Configuring content categorization

When a web page is requested, content categorization is performed if:

  • The URL has not already been blocked by the active policy
  • The URL is not in the Forcepoint URL Database
  • The URL has an elevated risk profile, as identified by Forcepoint Security Labs

The category that is determined by content categorization is forwarded to Filtering Service for policy enforcement.
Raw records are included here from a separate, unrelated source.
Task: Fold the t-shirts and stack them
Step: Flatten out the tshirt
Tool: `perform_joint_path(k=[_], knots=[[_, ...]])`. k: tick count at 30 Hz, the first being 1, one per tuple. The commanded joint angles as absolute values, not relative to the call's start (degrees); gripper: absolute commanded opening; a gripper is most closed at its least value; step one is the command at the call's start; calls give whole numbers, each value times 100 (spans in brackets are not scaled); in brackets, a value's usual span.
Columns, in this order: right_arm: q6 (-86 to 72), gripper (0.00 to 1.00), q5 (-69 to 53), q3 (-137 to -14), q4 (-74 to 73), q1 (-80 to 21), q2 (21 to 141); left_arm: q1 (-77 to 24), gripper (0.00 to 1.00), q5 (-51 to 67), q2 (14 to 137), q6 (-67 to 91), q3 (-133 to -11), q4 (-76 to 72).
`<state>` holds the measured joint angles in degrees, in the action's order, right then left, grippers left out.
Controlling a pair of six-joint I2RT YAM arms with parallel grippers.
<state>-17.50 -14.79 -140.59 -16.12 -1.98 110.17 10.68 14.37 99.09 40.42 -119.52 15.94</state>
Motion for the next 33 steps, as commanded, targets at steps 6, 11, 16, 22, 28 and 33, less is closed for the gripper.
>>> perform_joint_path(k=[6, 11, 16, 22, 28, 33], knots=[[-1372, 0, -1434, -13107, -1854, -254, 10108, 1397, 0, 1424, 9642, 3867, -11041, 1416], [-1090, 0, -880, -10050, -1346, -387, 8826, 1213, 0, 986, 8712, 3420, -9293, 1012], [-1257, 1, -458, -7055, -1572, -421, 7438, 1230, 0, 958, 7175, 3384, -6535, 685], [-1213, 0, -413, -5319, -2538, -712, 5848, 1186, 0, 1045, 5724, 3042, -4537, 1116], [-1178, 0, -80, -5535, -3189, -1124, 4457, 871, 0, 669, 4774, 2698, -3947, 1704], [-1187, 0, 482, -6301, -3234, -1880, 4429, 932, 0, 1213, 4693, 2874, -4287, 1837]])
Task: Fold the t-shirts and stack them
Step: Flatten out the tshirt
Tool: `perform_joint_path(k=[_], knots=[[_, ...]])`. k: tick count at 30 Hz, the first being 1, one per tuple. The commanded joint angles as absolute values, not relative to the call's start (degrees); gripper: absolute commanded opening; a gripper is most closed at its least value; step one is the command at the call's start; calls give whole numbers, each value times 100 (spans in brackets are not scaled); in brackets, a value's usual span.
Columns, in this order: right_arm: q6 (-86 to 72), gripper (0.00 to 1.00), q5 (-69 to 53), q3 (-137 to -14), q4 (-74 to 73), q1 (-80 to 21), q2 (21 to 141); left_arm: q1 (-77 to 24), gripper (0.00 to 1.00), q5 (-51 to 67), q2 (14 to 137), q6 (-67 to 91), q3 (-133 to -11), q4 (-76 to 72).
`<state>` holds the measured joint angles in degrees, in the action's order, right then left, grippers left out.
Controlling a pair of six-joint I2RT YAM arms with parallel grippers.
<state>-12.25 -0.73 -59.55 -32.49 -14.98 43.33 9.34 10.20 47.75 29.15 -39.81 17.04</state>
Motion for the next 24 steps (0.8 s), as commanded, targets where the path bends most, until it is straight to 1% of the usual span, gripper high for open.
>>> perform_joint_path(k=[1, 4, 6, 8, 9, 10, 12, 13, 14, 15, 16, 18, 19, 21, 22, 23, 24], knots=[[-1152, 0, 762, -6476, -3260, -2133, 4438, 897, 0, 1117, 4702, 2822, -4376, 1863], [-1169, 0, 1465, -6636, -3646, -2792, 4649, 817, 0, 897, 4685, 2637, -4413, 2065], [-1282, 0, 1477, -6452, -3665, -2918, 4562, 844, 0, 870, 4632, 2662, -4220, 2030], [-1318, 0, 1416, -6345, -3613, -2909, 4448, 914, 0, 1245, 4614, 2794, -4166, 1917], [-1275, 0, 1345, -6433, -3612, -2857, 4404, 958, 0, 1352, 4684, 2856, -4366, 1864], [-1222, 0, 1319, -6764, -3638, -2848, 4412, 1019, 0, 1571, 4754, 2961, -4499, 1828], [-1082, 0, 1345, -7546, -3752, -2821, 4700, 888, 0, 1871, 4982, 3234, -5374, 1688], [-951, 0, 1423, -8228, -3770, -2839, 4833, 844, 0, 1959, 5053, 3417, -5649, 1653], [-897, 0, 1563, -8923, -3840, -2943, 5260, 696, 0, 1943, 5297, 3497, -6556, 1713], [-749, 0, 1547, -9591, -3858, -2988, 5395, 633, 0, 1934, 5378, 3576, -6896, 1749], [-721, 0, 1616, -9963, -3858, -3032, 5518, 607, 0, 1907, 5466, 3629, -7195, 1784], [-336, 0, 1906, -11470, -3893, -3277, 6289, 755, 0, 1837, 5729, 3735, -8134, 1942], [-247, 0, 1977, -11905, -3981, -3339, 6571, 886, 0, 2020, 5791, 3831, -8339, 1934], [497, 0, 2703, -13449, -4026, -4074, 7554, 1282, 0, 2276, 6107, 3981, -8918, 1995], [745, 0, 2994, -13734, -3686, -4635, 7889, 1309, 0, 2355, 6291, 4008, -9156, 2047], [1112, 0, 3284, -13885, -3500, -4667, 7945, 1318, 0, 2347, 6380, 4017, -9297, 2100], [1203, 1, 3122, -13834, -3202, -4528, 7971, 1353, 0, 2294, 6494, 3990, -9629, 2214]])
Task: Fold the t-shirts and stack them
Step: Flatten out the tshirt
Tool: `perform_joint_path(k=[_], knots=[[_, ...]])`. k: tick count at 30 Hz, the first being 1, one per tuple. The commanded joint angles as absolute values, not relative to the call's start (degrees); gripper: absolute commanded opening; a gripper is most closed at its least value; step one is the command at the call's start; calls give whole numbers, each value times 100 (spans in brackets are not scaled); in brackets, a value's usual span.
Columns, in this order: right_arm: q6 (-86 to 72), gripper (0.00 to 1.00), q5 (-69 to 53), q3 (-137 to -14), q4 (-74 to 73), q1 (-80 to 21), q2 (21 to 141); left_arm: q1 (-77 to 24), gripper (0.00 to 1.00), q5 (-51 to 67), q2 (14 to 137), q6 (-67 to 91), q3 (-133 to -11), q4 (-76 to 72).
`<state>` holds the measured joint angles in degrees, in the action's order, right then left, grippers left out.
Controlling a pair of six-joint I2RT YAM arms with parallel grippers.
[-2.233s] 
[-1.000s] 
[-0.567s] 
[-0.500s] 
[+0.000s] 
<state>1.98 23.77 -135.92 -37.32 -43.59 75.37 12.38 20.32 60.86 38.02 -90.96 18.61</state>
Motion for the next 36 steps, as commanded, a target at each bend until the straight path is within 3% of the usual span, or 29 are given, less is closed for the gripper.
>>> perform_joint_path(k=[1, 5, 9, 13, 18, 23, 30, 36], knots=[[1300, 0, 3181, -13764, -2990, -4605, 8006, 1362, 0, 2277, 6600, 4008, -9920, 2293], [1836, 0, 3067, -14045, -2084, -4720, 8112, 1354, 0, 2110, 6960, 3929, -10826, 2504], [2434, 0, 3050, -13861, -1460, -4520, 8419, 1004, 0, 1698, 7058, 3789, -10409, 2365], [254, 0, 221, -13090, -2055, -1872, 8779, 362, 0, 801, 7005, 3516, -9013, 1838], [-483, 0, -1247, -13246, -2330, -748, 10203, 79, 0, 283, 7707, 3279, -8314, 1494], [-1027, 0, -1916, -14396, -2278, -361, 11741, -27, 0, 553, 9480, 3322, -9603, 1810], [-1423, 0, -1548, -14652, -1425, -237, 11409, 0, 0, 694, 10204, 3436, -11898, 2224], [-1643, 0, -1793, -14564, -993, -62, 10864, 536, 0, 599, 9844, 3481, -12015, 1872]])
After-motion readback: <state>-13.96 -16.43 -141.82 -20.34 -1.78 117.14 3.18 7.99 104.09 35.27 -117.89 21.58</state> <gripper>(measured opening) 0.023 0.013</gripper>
Content categorization can, optionally, include analysis of URL links embedded in the content. Such analysis can provide more accurate categorization of certain types of content. For example, a page that otherwise has little or no undesirable content, but that links to sites known to have undesirable content, can itself be more accurately categorized. Link analysis is particularly good at finding malicious links embedded in hidden parts of a page, and in detecting pages returned by image servers that link thumbnails to undesirable sites. For more information about how analysis of link neighborhoods can improve coverage, read the Forcepoint Security Labs blog post In Bad Company.

The effectiveness of content categorization and link analysis is quantified in several presentation reports. See Presentation reports, for more information.

Important: If you plan to generate reports of advanced analysis activity, enable full URL logging (see Configuring how URLs are logged). Otherwise, log records include only the domain (www.domain.com) of the site categorized, and individual pages within a site may fit into different categories.

If your site uses WebCatcher to report uncategorized URLs to Forcepoint LLC (see What is WebCatcher?), URLs categorized through content categorization are forwarded for inclusion in the Forcepoint URL Database.

To configure content categorization:

Steps

  1. Go to the Settings > Scanning > Scanning Options page.
  2. Select Off to disable content categorization.
  3. Select On (default) to enable content categorization.
  4. Select Analyze links embedded in Web content to include embedded link analysis in content analysis. Requests that are blocked as a result of link analysis are logged and can be viewed in Scanning Activity presentation reports.
  5. When you are finished, click OK to cache your changes. Changes are not implemented until you click Save and Deploy.

Next steps

The algorithms used to perform content categorization are tuned by Forcepoint Security Labs to provide the best results for most organizations. However, if the Optimized setting does not produce the results you expect, you can adjust the sensitivity level to influence more restrictive or more permissive results. See the Content Gateway advanced analysis optionssection of this screen.